Array/vectors parsing


This is valid D language code:

void main() {
    import std.conv: to;
    auto a1 = "[1, 2, 3]".to!(uint[3]);
    auto a2 = "[1, 2, 3]".to!(uint[]);

It shows that the standard “to” parsing function allows to convert a string to both a in-place stack-allocated fixed-size array and a heap-allocated dynamic array (it raises an exception if there’s a parsing error or lengths don’t match).

In Haskell you can do about the same (to a list):

a2 :: [Int]
a2 = read "[1, 2, 3]"

Currently to do the same in Rust you need more complex code (you could write it in some other ways):

fn main() {
    let mut a1 = [0u32; 3];
    let mut last = None;
    for (i, n) in "[1, 2, 3]"
                  .trim_matches(|c| c == '[' || c == ']')
                  .enumerate() {
        last = Some(i);
        a1[i] = n.trim().parse::<u32>().unwrap();
    assert_eq!(last, Some(a1.len() - 1));

    let a2: Vec<u32> =
        "[1, 2, 3]"
        .trim_matches(|c| c == '[' || c == ']')
        .map(|n| n.trim().parse().unwrap())

I’d like something similar in Rust std:

fn main() {
    let a1: [u32; 3] = "[1, 2, 3]".parse().unwrap();
    let a2: Vec<u32> = "[1, 2, 3]".parse().unwrap();


I like this idea, but it can be a more complex topic. For example, should it be generic over inner type like impl<T: FromStr> FromStr for Vec<T>? Should we consider tuples? How can we parse Vec<String>?

Anyway, take my :+1:


Why do you want this in std instead of in a crate?


Right, that’s a valid question, it isn’t a common need (perhaps it’s sufficiently common enough just for me).


Because it’s a feature naturally integrated with the parse() of the std. And it’s not a feature that’s going to change in the next years. It’s a feature good for script-like Rust code, when you read arrays from a text file.


I agree with twmb that this isn’t really something that should be in std. There is a clear way to convert strings into integers. There is not a clear single way to encode arrays.

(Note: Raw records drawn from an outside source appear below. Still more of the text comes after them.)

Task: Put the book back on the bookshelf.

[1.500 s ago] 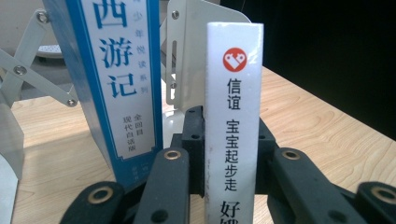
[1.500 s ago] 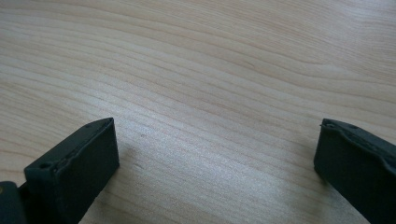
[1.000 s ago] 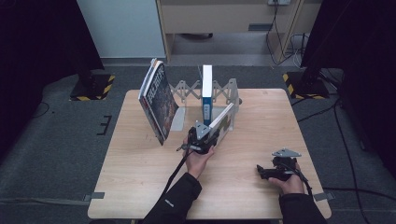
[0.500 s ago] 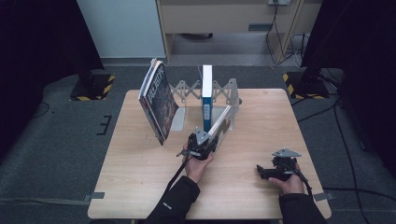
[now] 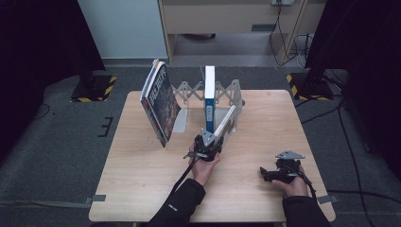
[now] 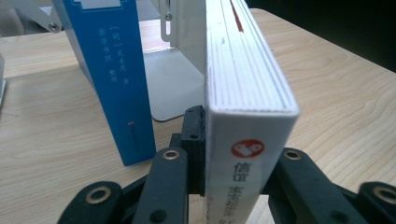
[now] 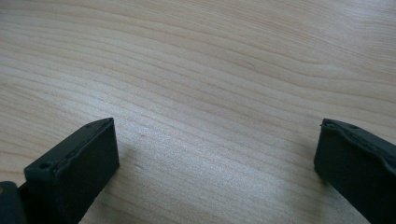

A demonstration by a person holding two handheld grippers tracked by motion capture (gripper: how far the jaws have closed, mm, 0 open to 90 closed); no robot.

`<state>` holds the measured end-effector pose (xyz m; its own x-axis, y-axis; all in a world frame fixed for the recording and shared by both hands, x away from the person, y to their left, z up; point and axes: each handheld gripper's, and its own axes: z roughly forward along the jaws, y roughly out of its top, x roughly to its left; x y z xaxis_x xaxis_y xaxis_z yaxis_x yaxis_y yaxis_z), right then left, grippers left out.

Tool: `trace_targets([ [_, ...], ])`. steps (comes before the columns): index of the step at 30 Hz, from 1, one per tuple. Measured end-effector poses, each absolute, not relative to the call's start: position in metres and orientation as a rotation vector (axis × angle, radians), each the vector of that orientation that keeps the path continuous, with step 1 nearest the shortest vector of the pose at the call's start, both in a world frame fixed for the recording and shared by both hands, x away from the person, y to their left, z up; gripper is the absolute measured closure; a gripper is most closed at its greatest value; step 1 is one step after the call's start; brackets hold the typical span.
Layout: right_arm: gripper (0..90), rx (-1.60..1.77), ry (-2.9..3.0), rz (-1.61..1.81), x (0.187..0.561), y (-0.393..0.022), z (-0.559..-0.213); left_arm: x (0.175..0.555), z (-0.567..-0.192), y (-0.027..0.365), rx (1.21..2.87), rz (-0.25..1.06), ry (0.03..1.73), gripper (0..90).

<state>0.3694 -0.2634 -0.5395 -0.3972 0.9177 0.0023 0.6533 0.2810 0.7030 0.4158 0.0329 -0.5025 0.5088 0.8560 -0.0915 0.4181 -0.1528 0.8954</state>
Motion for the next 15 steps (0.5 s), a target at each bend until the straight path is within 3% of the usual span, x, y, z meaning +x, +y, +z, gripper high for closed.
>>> trace_targets([
  [9, 0.2, 1.415, 2.151, 0.886, 0.369, -0.263, -0.540, 0.409, -0.499, 0.045, 1.743, 0.472, 0.990, 62.5],
  [15, 0.2, 1.417, 2.150, 0.885, 0.369, -0.263, -0.540, 0.402, -0.496, 0.054, 1.741, 0.446, 0.972, 66.6],
])
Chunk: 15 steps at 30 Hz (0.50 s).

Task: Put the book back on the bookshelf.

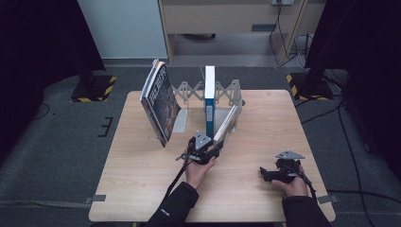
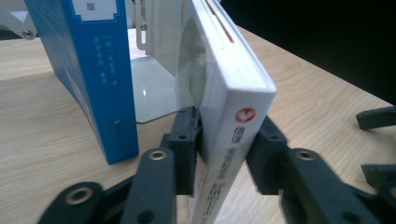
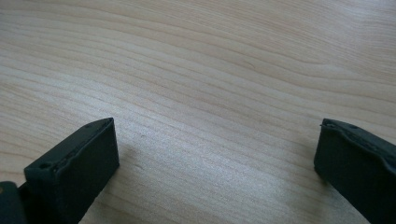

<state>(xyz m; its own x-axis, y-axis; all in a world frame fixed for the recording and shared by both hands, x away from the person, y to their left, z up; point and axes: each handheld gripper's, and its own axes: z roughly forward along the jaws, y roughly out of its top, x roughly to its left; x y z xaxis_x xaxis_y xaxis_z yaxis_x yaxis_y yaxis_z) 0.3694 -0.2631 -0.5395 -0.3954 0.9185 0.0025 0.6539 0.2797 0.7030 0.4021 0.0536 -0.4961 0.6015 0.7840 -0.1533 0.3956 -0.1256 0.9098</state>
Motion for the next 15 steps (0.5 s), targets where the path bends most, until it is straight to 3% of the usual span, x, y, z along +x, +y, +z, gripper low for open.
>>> trace_targets([
  [6, 0.2, 1.417, 2.150, 0.885, 0.369, -0.263, -0.539, 0.402, -0.496, 0.053, 1.728, 0.491, 1.003, 71.0],
  [15, 0.2, 1.417, 2.149, 0.885, 0.369, -0.263, -0.539, 0.411, -0.500, 0.039, 1.699, 0.482, 0.996, 68.1],
])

You can parse your syntax as JSON pretty easily:

extern crate serde_json;

fn main() {
    let a1: [u32; 3] = serde_json::from_str("[1, 2, 3]").unwrap();
    let a2: Vec<u32> = serde_json::from_str("[1, 2, 3]").unwrap();


Not a fan of the idea. This would basically hard-wire a half-baked serialization format which only supports arrays (?) right into the standard library. If you want to store arrays in a serialized format, you should probably pick a proper serializer; for example, your string [1, 2, 3] is valid JSON. There are other formats too, one of my favorites is ron.


To the extent possible, FromStr should be the inverse of Debug (Haskell calls these Read and Show). Therefore, it is only natural that you should be able to parse arrays, vectors, linked lists, hashmaps, etc.


Why? Debug is not a serialization format, or even a fixed format. If anything, it should be the inverse of Display, but I don’t think even that’s something that needs to be strictly followed. FromStr should only be implemented for types that have an obvious (to people who think in base 10 :wink: ), singular, non-ambiguous textual representation. Almost all structured data is not that.


That’s an accepted rule in some other languages (including Rust but also Python off the top of my head), but as far as I know there’s no such consensus in Rust. And it’s far from obvious that the reasoning for it carries over. Besides the language-agnostic reasons against such a rule, current Rust in particular has:

  • a high quality serialization and deserialization library with derive support (serde) that covers this use case
  • but no widespread FromStr implementations and no standard derive(FromStr), i.e., no precedent and no tools for following such a rule
  • the distinction between Debug and Display (why should FromStr be the inverse of Debug rather than Display?)


Note that if you just change the format to “1 2 3 4”, you can parse it with core-only as .split_whitespace().map(i32::from_str), which does a pretty good job of handling the “easy format to read in whatever” cases seen in things like programming contests.


Debug is explicitly not for this kind of thing, and often leaks internals in ways that make it actively bad for that. Take Instant, for example, which very intentionally doesn’t give access to its internal numbers – unless you use Debug.


I wouldn’t even bother putting this in a crate. It’s such a small and specific function, and I’ve never needed to use it myself.

Just put it in a function and be done with it.